Os que aguardavam uma carroça de mortos tiveram a notícia de que chegava uma barrica coberta (ali: contido, escondido, encerrado ninguém disse ainda o quê) correm de todos os pontos de Palmares, sabem como eu sei, a força e a importância do oculto, a carga abrigada no escuro e conduzida em triunfo (ou conduzida em cólera? em vingança?) significa mais que qualquer outra amontoada em dez carretas e transportada às claras sobre rodas. Afluem, entre afoitos e indecisos, à estação, e formam em torno dos soldados um cerco. Lá vem eles e lá vou eu.
Por sobre o murmúrio do largo, um dobre de sinos. Alguém diz que o trem para o sul já passou, agora só amanhã podem levar a cabeça para ser exposta e enterrada em Alagoas.
Abaixo das sobrancelhas pretas, muito grossas, de Manuel Izidoro, os olhos fundos estão fechados, o esquerdo um pouco mais que o outro, como se ele tentasse ainda um tiro, o último.
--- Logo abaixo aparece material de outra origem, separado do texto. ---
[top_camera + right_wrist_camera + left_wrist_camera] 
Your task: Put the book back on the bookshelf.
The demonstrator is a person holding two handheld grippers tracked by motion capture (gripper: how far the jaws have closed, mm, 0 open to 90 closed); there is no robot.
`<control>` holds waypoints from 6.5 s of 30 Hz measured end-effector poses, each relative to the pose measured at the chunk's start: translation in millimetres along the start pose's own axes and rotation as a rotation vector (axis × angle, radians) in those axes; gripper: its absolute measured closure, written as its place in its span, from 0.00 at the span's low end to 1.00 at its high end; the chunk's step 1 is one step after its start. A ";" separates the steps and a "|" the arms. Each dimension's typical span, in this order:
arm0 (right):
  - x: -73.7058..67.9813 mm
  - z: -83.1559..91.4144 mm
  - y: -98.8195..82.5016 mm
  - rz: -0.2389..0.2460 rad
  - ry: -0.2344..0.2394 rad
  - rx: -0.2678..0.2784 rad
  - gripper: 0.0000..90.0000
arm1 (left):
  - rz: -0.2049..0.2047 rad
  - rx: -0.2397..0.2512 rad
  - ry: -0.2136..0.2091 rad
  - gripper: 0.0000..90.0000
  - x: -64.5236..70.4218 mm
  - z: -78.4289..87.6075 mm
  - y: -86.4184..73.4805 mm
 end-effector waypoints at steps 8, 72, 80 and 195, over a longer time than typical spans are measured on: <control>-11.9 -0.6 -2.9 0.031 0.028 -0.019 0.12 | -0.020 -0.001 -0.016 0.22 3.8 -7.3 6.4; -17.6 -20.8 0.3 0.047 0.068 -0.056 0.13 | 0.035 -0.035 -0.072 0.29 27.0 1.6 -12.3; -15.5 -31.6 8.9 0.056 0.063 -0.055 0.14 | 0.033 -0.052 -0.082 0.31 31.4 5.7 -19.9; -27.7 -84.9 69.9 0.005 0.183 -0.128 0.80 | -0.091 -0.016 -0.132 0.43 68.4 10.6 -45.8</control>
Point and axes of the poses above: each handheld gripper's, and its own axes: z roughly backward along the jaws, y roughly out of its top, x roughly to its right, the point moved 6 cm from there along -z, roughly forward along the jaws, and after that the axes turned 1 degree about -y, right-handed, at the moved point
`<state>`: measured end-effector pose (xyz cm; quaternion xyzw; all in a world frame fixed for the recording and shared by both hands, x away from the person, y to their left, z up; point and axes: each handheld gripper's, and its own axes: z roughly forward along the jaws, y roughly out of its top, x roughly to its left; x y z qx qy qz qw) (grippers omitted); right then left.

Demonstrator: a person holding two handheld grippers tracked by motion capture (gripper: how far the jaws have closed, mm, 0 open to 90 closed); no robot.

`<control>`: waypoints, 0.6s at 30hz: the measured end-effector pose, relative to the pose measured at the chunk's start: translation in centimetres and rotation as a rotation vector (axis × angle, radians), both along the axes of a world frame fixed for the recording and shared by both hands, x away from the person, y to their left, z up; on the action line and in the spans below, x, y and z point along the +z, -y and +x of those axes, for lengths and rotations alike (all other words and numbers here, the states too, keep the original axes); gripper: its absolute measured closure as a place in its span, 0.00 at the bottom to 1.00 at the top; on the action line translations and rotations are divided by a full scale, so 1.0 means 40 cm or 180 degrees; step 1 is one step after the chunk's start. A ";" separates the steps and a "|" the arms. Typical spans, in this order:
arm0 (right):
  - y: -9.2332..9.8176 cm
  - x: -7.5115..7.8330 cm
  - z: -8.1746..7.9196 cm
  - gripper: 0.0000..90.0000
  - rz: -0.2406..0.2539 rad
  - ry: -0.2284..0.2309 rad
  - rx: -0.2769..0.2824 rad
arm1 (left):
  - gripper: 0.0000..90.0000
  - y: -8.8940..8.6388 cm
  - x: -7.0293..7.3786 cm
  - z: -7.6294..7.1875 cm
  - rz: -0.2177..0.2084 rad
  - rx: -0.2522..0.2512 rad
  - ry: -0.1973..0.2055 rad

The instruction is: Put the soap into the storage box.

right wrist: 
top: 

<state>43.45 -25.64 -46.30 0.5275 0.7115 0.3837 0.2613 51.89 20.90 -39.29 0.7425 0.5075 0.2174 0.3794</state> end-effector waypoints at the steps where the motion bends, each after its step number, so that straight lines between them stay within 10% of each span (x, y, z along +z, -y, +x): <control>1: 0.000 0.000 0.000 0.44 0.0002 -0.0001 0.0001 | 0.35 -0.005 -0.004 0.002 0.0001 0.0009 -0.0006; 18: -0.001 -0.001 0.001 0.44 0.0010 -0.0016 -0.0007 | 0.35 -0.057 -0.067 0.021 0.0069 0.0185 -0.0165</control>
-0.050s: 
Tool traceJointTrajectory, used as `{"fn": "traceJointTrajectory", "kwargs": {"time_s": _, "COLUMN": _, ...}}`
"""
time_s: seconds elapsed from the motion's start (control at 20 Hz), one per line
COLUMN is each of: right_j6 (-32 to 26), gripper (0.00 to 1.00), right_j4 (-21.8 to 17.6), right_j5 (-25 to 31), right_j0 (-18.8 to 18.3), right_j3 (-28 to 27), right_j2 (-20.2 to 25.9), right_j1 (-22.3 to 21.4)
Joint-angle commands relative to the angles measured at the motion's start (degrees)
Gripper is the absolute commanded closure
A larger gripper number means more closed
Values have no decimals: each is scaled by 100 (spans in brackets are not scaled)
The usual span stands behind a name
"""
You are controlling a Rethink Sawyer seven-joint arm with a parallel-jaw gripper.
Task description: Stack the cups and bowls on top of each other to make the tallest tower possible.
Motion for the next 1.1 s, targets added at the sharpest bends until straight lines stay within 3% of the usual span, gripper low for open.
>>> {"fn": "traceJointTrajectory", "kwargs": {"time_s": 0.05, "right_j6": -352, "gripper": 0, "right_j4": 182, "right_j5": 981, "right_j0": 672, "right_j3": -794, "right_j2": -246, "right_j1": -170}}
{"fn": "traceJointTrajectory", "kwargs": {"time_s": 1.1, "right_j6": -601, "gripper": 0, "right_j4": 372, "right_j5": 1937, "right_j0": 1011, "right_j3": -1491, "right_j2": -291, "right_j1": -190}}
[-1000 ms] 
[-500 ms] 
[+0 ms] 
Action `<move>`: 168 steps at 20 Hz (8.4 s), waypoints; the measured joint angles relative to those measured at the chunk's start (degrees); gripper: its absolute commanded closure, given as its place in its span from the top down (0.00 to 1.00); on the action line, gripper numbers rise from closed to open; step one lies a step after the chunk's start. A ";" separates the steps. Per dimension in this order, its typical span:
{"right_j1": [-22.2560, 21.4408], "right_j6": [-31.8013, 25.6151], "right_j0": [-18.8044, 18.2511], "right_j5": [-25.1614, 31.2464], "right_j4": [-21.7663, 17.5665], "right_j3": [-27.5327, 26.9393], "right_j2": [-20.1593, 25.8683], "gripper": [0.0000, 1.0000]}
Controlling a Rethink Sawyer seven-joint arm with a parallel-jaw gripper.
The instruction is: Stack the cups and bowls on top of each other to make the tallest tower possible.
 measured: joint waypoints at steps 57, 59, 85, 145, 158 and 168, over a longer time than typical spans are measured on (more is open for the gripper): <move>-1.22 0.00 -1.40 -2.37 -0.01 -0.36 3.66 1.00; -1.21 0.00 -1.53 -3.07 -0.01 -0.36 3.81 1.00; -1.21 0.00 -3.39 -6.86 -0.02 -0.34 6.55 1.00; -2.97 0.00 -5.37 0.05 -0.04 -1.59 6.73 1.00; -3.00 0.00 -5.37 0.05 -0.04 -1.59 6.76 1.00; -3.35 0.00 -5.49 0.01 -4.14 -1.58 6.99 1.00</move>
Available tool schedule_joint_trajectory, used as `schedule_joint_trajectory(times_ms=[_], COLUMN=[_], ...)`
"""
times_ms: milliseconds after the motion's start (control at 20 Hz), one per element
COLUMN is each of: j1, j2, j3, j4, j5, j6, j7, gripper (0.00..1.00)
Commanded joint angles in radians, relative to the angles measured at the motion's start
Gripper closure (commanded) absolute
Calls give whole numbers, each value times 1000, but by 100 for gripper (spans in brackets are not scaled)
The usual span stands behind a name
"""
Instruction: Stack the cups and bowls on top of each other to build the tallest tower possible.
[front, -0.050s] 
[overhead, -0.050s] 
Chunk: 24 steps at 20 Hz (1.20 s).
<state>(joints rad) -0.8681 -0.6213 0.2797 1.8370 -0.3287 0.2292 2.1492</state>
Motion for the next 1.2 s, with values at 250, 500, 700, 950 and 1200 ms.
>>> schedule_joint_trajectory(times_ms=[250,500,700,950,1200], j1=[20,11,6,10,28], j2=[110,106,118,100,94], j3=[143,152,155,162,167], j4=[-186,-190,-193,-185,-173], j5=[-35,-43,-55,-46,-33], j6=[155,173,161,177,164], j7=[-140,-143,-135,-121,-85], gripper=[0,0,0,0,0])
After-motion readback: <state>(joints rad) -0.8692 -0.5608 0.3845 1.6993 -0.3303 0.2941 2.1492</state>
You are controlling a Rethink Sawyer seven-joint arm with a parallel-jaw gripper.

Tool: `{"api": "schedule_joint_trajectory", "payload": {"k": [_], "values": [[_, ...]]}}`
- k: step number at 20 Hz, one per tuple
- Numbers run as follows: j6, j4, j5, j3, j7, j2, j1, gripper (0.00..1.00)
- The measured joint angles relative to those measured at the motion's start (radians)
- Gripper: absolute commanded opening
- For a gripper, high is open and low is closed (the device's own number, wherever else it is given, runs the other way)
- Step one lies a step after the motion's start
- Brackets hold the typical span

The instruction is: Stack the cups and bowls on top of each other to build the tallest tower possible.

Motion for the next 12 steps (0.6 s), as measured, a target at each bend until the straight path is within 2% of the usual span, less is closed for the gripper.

O sargento 16 tira o sabre, aproxima-se, parecendo atiçar fogo de lenha, mexa na cabeça de Manuel Izidoro, rindo, para se ver melhor a cara do bandido. A cara se alça cheia de mando, como se nos cortasse o olhar severo. De repente, já embriagado por essa espécie de exalação que a entrada da tropa espalha na cidade, vejo como se algum louco me entregasse –numa língua nova, informe, por ele imaginada, que nem o inventor alcançasse –um decreto ligado ao meu destino e que tanto pode ser minha sentença de morte como o início de fantástica arrancada, vejo que a cabeça na barrica, descontada a diferença de idade e o lábio leporino de Manuel Izidoro, que não tenho, é a minha própria cabeça e que Manuel Izidoro, degolado, ... osso jogado no lixo, brada uma ordem, não sei qual, mas que é preciso cumprir –e também não sei a quem, talvez à cidade, talvez a mim.